**Your objective:** Give an exact copy of the data that follows, but none of its pictures.

**Dataset excerpt:**

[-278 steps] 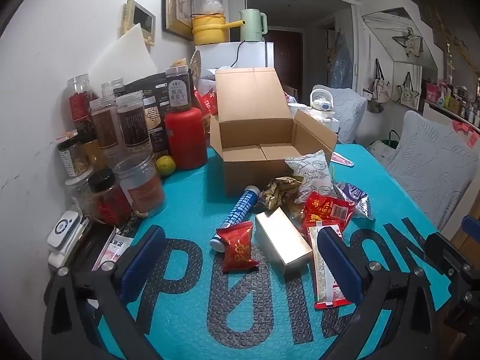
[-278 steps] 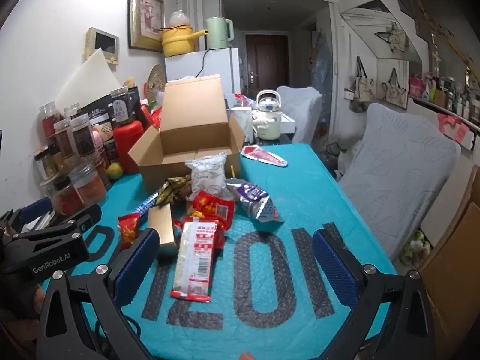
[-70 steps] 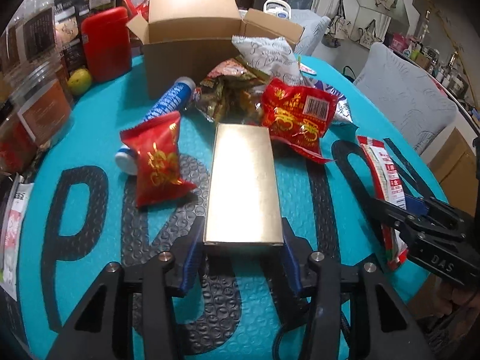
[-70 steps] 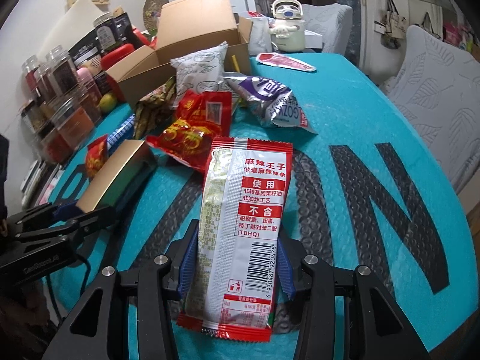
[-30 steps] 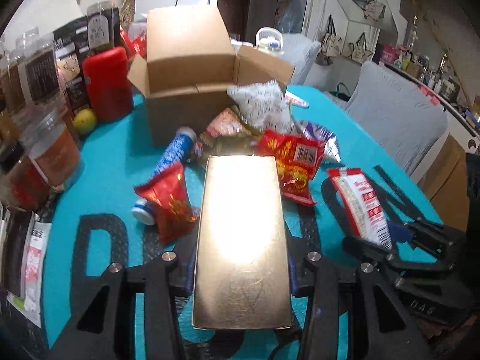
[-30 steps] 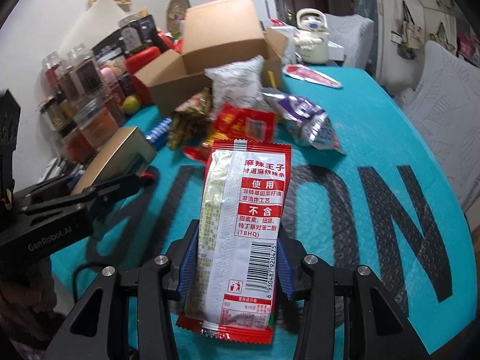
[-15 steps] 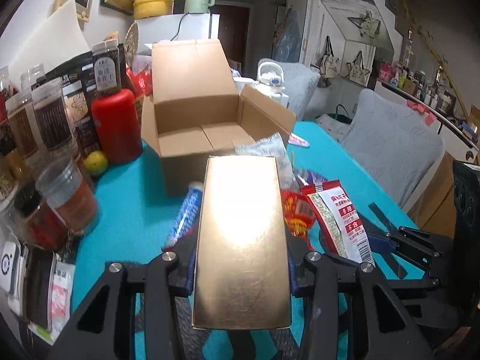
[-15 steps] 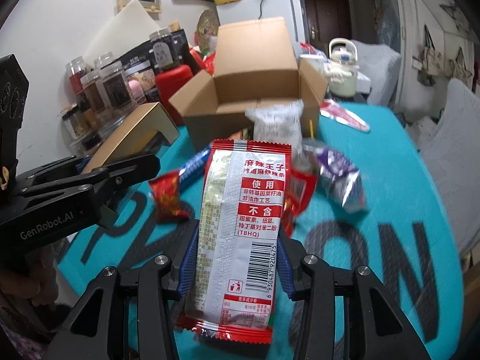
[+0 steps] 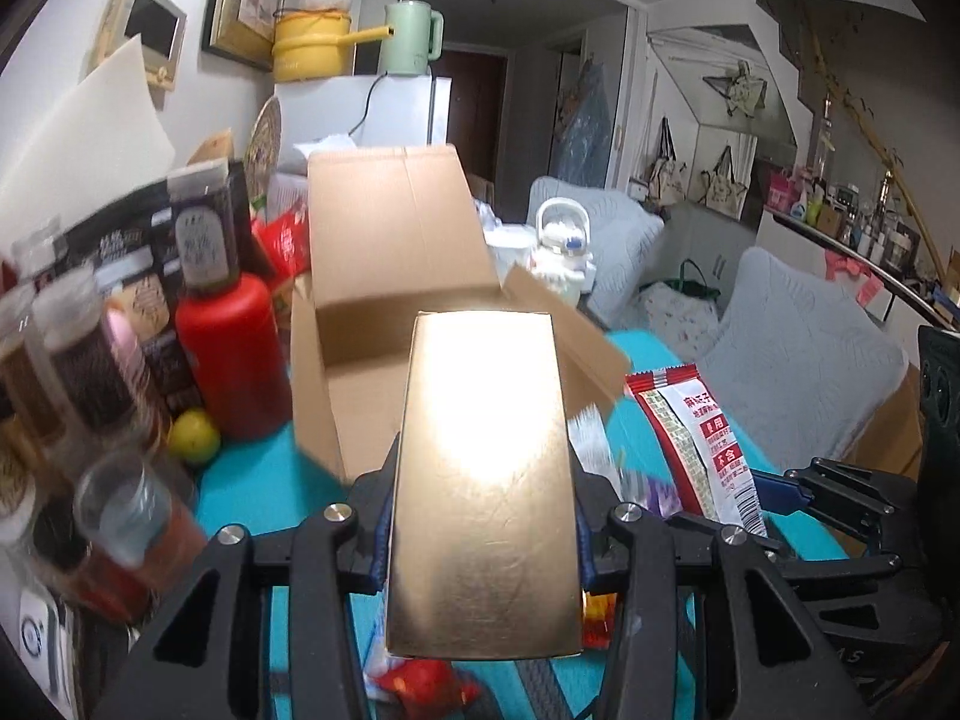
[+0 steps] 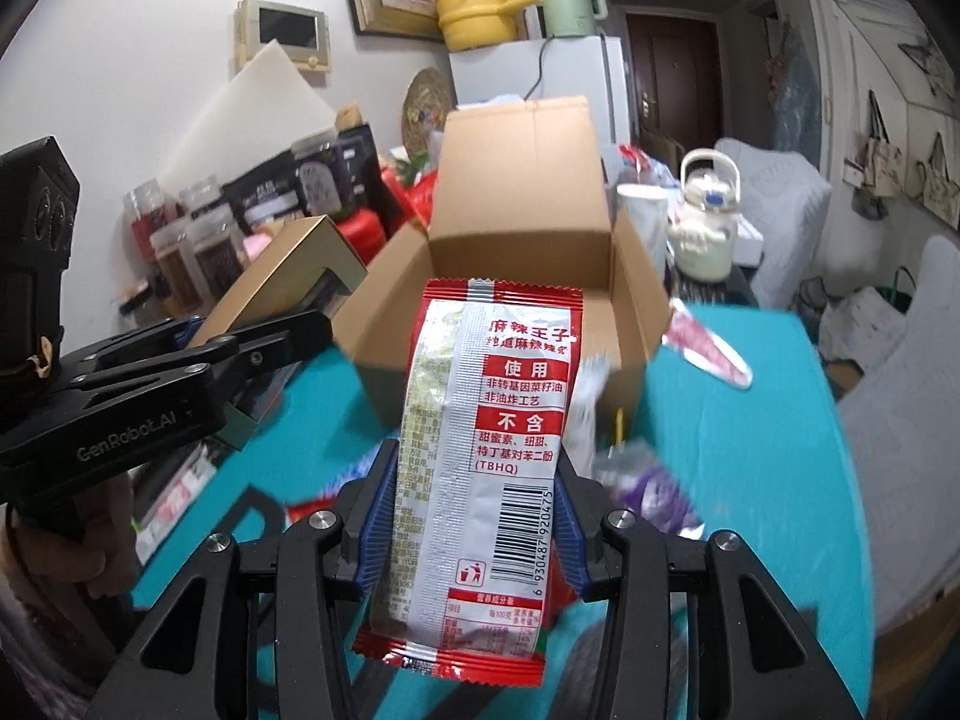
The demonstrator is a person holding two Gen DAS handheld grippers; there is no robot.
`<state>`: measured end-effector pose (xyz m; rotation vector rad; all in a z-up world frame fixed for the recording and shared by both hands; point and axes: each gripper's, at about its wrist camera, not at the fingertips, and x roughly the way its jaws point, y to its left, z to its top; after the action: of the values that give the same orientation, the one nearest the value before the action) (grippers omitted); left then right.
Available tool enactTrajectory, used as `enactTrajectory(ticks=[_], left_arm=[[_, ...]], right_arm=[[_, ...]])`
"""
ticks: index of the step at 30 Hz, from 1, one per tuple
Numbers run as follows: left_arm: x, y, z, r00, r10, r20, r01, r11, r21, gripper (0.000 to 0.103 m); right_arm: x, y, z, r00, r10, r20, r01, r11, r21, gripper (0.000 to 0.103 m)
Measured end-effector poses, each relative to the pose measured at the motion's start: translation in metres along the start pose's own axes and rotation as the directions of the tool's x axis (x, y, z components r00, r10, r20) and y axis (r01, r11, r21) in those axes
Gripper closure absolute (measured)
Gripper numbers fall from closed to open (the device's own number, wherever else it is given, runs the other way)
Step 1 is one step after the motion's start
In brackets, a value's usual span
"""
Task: Organize snacks
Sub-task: 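Carry the sauce packet into the cardboard box and open the right gripper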
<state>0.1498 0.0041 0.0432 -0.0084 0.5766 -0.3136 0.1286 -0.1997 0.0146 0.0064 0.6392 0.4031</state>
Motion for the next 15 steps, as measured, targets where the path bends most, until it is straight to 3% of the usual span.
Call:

**Output for this exercise:**
[-278 steps] 
[-278 steps] 
[-70 steps] 
[-70 steps] 
[-30 steps] 
[-30 steps] 
[-15 steps] 
[-15 steps] 
[+0 steps] 
[+0 steps] 
The demonstrator is a person holding two Gen DAS handheld grippers; there is no robot.
`<state>`: measured end-effector pose (xyz m; rotation vector rad; all in a z-up world frame fixed for the recording and shared by both hands; point and axes: each gripper's, at about its wrist camera, not at the fingertips, and x roughly the way its jaws point, y to its left, z to its top; after the action: of the values that give the same orientation, the one nearest the value before the action) (grippers omitted); left then right.
Available tool enactTrajectory, used as `enactTrajectory(ticks=[_], left_arm=[[_, ...]], right_arm=[[_, ...]])`
"""
ticks: index of the step at 30 Hz, from 1, one per tuple
Numbers run as follows: left_arm: x, y, z, r00, r10, r20, r01, r11, r21, gripper (0.000 to 0.103 m); right_arm: x, y, z, r00, r10, r20, r01, r11, r21, gripper (0.000 to 0.103 m)
Measured end-effector poses, each relative to the pose measured at the motion's start: translation in metres along the start pose's own axes and rotation as the directions of the tool's x axis (x, y, z components r00, r10, r20) and y axis (r01, r11, r21) in those axes
Gripper closure absolute (measured)
Gripper numbers fall from closed to open (the device's own number, wherever else it is given, runs the other way)
Step 1 is one step after the motion's start
In brackets, a value's usual span
"""
Task: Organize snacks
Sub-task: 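Carry the sauce packet into the cardboard box and open the right gripper
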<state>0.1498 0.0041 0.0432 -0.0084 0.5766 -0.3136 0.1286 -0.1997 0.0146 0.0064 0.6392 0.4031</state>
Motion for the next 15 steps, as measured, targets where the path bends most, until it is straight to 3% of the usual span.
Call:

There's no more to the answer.